第26話

菩提寺の僧侶による長ったらしい読経もやっと終わり、続けてダイニングやリビングを使った食事会という流れになった。


 とはいっても、ただでさえ少ない弔問客の大半が遠慮して帰ってしまい、残ったのはやたら声の大きな僧侶のおっさんと、遠縁のおじさんやおばさんが数人。後は、洋一さんとみゆきさん、そしてあの人だけだった。


 父はみゆきさんを連れてきた洋一さんを見て察したらしく、特に何かを根掘り葉掘り聞いてくるような事はなかったが、母は違っていた。洋一さんの中で俺がまだ小さな5歳の男の子であったのと同じように、母の中でも洋一さんはまだ姉の恋人なのだ。だから、みゆきさんを初めて視界の中に入れた時の母は、とても不思議そうに首をかしげていた。


「あら? あなた、どちら様でしたか?」

「え……」

「あの子のクラスメイト、にはいなかったわよねえ?」


 ううんと少し唸るようにして、必死に思い出そうとする母。そんな事をしたってムダなのにと思って止めようとした僕の目の前で、洋一さんがとっさに「妹のみゆきです」ととんでもない嘘を言っていた。


「妹も、あいつには結構世話になってたんです。これまではあんまり悲しすぎて来られなかったんですが、最近になってようやく心の整理が付いたって言うから連れてきました」

「あら、そうなの。じゃあ、みゆきさん、よかったらコロッケ持っていかない? あの子の大好物だったのよ」


 ぱあっと花が綻ぶような満面の笑みを浮かべてそう言った母は、いそいそと手を伸ばしてみゆきさんの腕を掴み、そのまま台所の方へと連れていく。慌てて洋一さんが引き戻そうとしていたけど、みゆきさんはくるりと振り返って「大丈夫」と返した。

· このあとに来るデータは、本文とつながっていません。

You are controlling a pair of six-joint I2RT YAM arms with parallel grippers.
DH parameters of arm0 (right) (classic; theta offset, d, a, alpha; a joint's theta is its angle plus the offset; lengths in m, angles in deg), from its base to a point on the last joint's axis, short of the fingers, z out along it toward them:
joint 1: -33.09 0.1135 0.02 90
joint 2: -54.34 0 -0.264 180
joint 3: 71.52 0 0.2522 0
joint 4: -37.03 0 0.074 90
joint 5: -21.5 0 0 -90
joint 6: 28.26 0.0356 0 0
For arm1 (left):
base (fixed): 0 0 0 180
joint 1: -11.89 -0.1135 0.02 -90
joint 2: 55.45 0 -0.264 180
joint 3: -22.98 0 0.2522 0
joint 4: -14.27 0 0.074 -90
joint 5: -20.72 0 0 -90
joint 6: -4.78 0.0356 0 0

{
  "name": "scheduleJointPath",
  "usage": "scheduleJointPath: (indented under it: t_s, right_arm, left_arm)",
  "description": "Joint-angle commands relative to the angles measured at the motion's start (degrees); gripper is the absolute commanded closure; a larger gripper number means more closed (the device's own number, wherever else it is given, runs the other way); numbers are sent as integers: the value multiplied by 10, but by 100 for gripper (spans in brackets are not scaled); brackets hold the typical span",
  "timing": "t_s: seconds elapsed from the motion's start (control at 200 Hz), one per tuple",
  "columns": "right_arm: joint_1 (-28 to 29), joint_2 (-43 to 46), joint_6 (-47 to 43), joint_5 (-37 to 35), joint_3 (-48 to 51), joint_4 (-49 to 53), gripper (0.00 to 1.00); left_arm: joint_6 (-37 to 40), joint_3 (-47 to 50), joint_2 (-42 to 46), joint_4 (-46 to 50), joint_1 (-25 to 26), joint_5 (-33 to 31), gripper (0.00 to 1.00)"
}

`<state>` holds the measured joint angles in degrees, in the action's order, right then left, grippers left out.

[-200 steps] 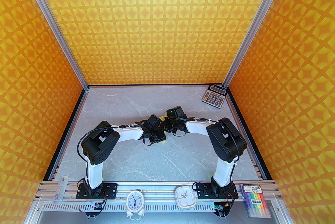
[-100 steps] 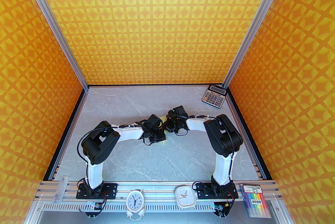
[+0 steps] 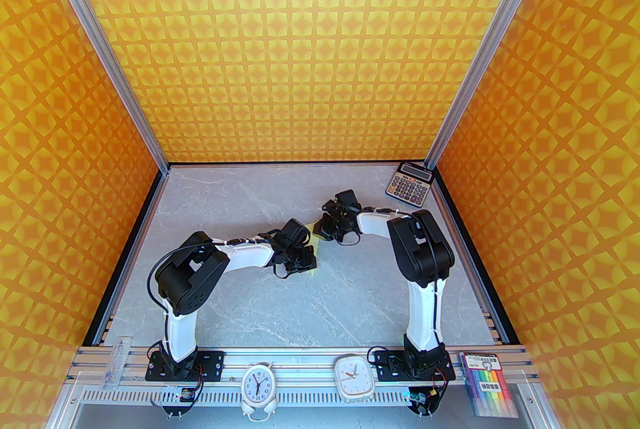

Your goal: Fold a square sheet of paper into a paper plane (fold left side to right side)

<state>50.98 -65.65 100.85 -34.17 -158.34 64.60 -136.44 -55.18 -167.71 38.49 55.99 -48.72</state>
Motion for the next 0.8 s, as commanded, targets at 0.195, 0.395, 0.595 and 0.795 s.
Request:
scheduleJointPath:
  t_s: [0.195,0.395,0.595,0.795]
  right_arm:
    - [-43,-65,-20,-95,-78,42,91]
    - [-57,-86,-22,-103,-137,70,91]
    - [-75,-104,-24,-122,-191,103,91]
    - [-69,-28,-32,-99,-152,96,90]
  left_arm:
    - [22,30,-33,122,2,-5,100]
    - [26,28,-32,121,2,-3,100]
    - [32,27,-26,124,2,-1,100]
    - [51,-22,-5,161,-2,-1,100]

「少しお手伝いもしてくるから、洋一はあっちへ……。お話しする事あるんでしょ?」


 そう言って、少し離れていた場所にいる僕と父へ順番に会釈をしていくと、みゆきさんは母と台所の奥へと姿を消した。それを確認すると、今度は洋一さんがゆっくりと僕達の方へと近付いてきた。

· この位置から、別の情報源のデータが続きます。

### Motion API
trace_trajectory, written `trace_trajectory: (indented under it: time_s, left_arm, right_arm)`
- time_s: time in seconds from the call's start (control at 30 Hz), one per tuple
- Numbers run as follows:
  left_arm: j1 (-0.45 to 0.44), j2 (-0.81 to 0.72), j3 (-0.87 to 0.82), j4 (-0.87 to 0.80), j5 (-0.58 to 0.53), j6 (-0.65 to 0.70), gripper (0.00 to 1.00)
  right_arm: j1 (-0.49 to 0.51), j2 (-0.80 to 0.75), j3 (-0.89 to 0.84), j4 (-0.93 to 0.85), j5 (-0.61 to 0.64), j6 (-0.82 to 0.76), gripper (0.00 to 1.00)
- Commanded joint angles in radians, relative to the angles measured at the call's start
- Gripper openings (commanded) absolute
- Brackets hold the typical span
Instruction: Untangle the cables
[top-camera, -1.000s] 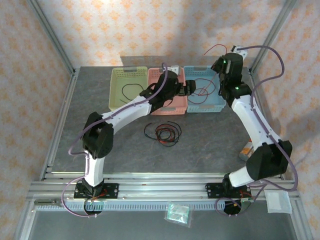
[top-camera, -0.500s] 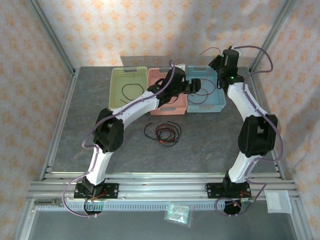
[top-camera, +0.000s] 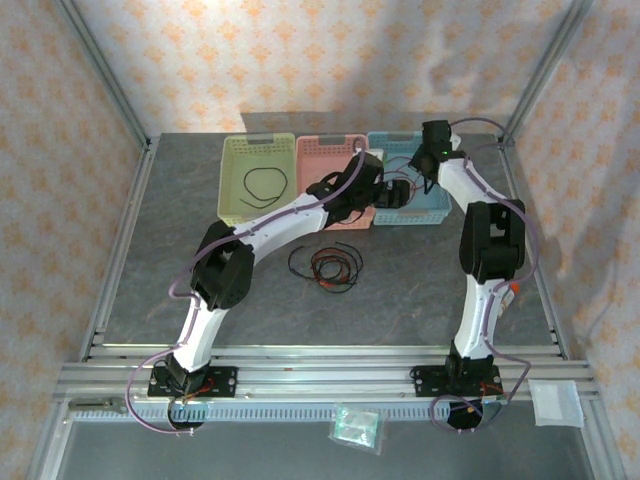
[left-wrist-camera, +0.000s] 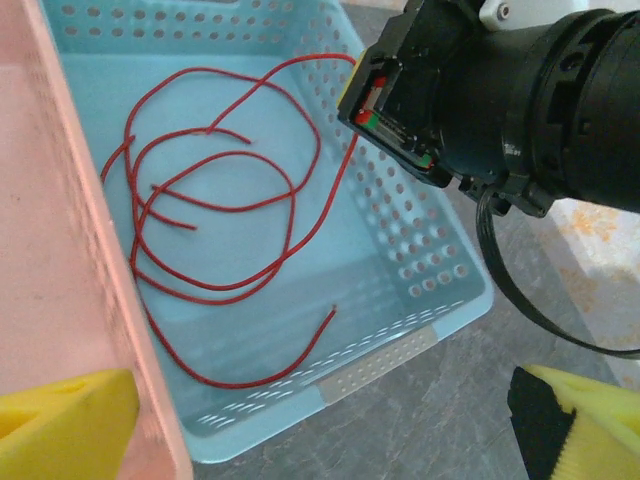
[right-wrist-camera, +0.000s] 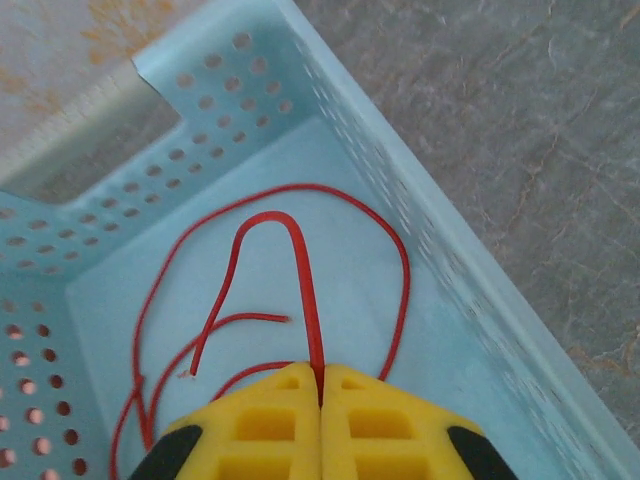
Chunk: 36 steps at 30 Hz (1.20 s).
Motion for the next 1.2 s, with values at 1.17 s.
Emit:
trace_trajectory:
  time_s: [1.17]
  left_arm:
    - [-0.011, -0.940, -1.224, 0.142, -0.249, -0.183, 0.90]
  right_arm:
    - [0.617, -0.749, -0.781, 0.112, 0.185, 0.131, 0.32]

「すみません。このような場で無粋な嘘をついてしまって」


 洋一さんが謝るが、父は何も気にしていないとばかりに首を横に振った。


「いや、よく機転を利かせてくれたよ。ほんの少しでもあの子が生きている事を否定されると、なかなか混乱が治まらないからな」

「……お母さん、相変わらずなんですね」

「そうでもない。最近はだいぶ落ち着きを取り戻してきたよ、何も変わらないという事は決してありえない」

「……」

「君もだろ、瀬川君」

「え」

「君も、いつまでたってもあの子の恋人じゃない。君だって、もうあの時の子供じゃなくなってるんだから」


 父の言葉に動揺したのは、絶対に僕だけじゃない。洋一さんの顔がひどくつらそうに歪んだ。


「……すみません」


 少し押し黙った後で、洋一さんが再び謝ってきた。


「今回を最後に、あいつから卒業させていただきたいと思います。自分勝手な事を言って、本当にすみません」

「いや、いいよ。もうあの子に縛られる事なく、瀬川君の幸せを掴んでくれ」


 父と洋一さんが、何を話しているのか全く理解できない。分かりたくない。飲み込みたくなんかなかった。


 何言ってるんだ、この二人は。何てひどい事を言ってるんだよ……!


 僕の両手がぐぐっと強く握りしめられていく事になんか気付きもしないで、やがて洋一さんはリビングに並べたローテーブルの方へと歩いていき、あの人の隣へおもむろに座った。そしてくるりと横を向いて、あの人に気付くと「吉岡先生」と声をかけていた。


「やあ、瀬川君」


 あの人も洋一さんに気付いて、にこにこと笑いながら応える。その後は何やら話を始めていたようだったけど、僕はあまりにも強い感情を持て余していたし、仕出し料理店から届いた大皿を運んでくれと父に言われてしまったので、結局何も聞き取る事ができなかった。